Report every line of the records that includes the word "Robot".

==== Material provided

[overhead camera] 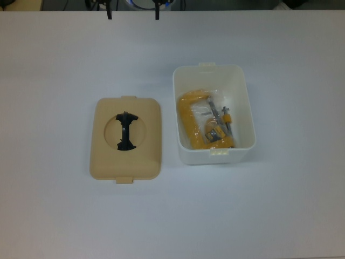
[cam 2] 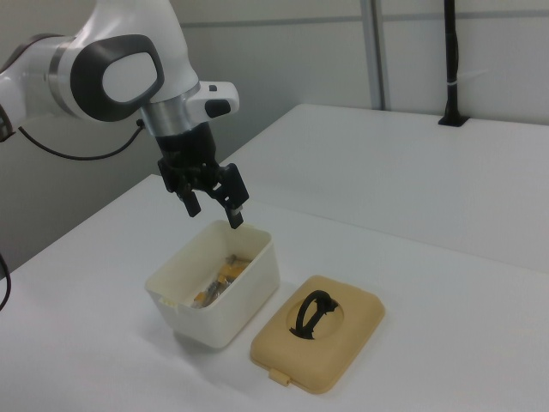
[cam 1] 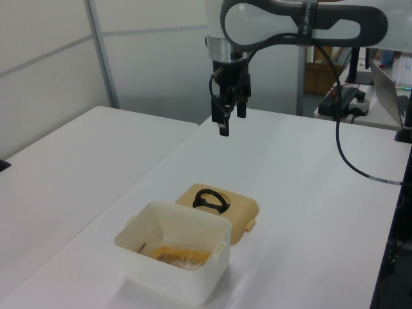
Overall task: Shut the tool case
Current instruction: 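Lower the gripper toward the black handle on the beige lid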
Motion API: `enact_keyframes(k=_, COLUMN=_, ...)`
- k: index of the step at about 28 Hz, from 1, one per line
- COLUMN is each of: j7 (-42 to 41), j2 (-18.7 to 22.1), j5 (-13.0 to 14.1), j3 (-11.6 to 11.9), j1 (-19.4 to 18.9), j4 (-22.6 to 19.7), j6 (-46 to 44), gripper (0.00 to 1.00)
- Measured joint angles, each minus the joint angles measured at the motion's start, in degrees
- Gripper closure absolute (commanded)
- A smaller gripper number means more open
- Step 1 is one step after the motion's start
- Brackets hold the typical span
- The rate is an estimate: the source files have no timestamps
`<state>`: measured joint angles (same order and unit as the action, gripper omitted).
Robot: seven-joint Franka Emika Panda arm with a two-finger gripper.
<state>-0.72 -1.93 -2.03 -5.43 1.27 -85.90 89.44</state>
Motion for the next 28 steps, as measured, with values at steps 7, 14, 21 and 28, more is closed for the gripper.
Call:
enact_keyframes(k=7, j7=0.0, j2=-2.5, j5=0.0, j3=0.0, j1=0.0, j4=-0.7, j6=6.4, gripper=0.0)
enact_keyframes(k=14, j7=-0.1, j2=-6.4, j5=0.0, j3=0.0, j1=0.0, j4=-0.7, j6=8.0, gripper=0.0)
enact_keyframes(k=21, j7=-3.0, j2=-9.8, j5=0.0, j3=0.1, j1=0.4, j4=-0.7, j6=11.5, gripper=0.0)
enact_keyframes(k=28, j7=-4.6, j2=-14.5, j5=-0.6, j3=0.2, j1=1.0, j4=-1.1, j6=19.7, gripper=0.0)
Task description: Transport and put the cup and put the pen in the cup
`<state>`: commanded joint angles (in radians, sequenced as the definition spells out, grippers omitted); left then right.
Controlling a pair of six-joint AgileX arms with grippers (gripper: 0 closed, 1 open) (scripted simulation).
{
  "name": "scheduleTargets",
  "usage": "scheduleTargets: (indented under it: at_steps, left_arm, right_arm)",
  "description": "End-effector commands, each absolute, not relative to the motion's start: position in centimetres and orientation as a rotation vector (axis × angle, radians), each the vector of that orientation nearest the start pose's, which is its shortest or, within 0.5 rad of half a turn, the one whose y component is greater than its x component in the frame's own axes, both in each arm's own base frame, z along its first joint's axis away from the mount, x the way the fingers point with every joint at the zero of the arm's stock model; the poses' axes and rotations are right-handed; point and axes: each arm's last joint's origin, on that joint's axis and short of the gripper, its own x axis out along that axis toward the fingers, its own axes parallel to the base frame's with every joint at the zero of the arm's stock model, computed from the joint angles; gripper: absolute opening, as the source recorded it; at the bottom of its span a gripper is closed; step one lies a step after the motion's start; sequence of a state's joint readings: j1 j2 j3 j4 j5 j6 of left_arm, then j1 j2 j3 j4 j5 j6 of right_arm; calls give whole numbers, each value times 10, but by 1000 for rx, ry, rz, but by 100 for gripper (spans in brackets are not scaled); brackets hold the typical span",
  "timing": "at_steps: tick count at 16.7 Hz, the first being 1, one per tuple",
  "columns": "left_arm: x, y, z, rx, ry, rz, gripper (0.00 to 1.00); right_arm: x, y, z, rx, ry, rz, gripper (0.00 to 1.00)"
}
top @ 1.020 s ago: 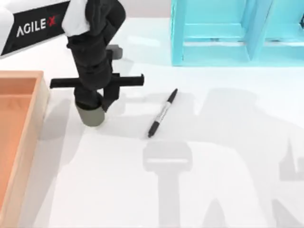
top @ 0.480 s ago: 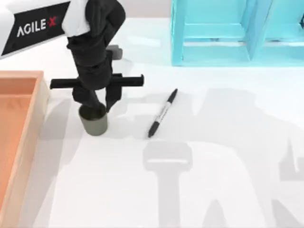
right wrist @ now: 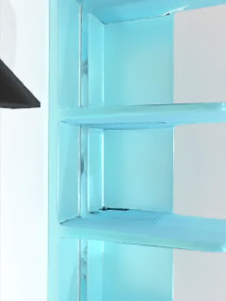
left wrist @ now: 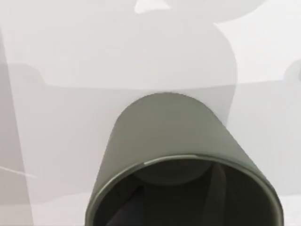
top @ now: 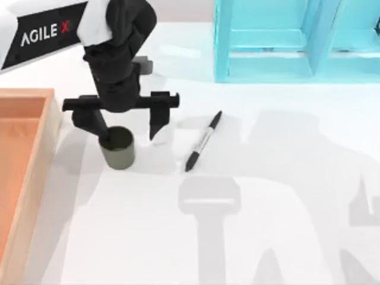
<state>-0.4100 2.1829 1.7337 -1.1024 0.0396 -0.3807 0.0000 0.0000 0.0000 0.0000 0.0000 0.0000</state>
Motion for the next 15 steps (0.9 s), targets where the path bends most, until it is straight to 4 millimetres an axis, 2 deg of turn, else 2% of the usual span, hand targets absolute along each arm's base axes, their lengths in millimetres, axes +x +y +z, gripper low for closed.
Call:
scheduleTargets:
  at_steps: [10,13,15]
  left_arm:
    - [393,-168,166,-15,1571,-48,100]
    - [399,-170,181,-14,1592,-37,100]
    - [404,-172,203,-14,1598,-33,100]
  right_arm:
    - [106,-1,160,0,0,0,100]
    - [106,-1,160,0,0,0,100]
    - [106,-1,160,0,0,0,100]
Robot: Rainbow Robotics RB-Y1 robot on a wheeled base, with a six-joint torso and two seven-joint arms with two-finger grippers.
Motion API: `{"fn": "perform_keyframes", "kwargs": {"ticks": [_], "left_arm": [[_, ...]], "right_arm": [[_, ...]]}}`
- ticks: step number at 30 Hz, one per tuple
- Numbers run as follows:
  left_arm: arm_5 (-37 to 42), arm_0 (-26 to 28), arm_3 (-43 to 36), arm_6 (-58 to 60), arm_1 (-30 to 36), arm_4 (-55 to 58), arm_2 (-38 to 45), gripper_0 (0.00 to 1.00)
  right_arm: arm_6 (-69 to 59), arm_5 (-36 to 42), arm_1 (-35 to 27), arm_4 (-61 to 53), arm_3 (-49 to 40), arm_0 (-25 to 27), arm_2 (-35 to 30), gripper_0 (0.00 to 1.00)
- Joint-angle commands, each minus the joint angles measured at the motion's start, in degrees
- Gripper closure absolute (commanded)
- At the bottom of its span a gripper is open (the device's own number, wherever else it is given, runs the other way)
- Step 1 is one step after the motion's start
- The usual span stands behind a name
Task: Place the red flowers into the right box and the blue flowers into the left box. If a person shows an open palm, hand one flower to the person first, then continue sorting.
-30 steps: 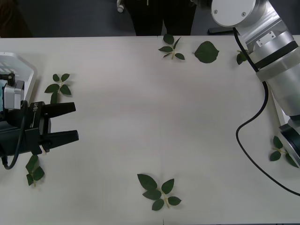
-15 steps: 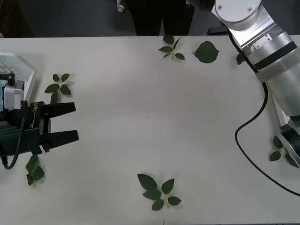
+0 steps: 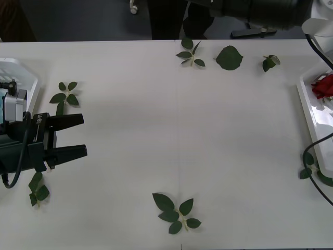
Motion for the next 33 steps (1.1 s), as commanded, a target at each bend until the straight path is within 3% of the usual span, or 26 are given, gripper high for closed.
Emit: {"fn": "perform_keyframes", "kwargs": {"ticks": [1,7,15,21,33], "left_arm": [[-0.48,1.27,-0.57,2.57,2.12,0.86,-0.51,0.0],[-0.48,1.27,-0.57,2.57,2.12,0.86,-0.51,0.0],[-0.48,1.27,-0.57,2.57,2.12,0.86,-0.51,0.0],[-0.48,1.27,-0.57,2.57,2.12,0.86,-0.51,0.0],[-0.48,1.27,-0.57,2.57,2.12,0.86,-0.51,0.0]], "right_arm": [[13.06,6.74,-7.81,-7.37,-2.6,3.94,-0.65,0.13],[32.48,21.16,-17.04,-17.91,-2.6,9.83,-0.74,0.14],[33.06,33.46,-24.51,-21.08,-2.6,13.08,-0.74,0.14],[33.06,35.92,-27.15,-22.22,-2.86,13.17,-0.74,0.14],[33.06,36.45,-26.18,-22.22,-2.86,15.01,-0.74,0.14]]}}
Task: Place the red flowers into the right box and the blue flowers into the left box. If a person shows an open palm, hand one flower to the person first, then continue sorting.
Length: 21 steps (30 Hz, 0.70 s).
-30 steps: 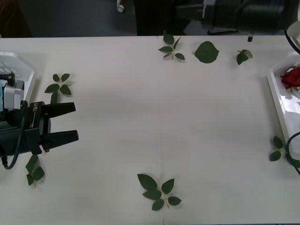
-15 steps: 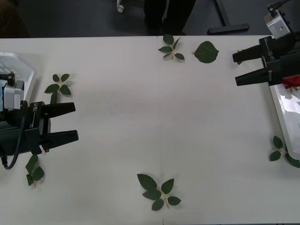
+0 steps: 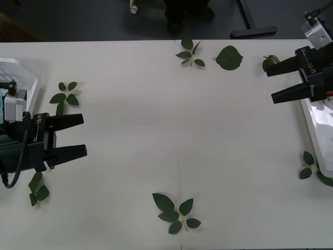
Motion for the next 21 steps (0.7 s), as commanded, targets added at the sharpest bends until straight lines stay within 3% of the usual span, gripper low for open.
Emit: {"fn": "perform_keyframes", "kwargs": {"ticks": [1,6,11,21], "left_arm": [[-0.47,1.25,-0.64,2.57,2.12,0.84,-0.5,0.0],[-0.47,1.25,-0.64,2.57,2.12,0.84,-0.5,0.0],[-0.47,1.25,-0.64,2.57,2.12,0.84,-0.5,0.0],[-0.47,1.25,-0.64,2.57,2.12,0.84,-0.5,0.0]], "right_arm": [[-0.21,0.27,-1.62,-0.9,-1.47,0.6,-0.67,0.13],[-0.21,0.27,-1.62,-0.9,-1.47,0.6,-0.67,0.13],[-0.21,0.27,-1.62,-0.9,-1.47,0.6,-0.67,0.0],[-0.21,0.27,-1.62,-0.9,-1.47,0.6,-0.67,0.0]]}}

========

-- Answer below --
Robot: seven-joint Franka Emika Panda arm with a two-finger gripper.
Robot: Rainbow Robotics RB-Y1 robot on a wheeled base, with a six-joint torso and two seven-joint arms with two-finger grippers.

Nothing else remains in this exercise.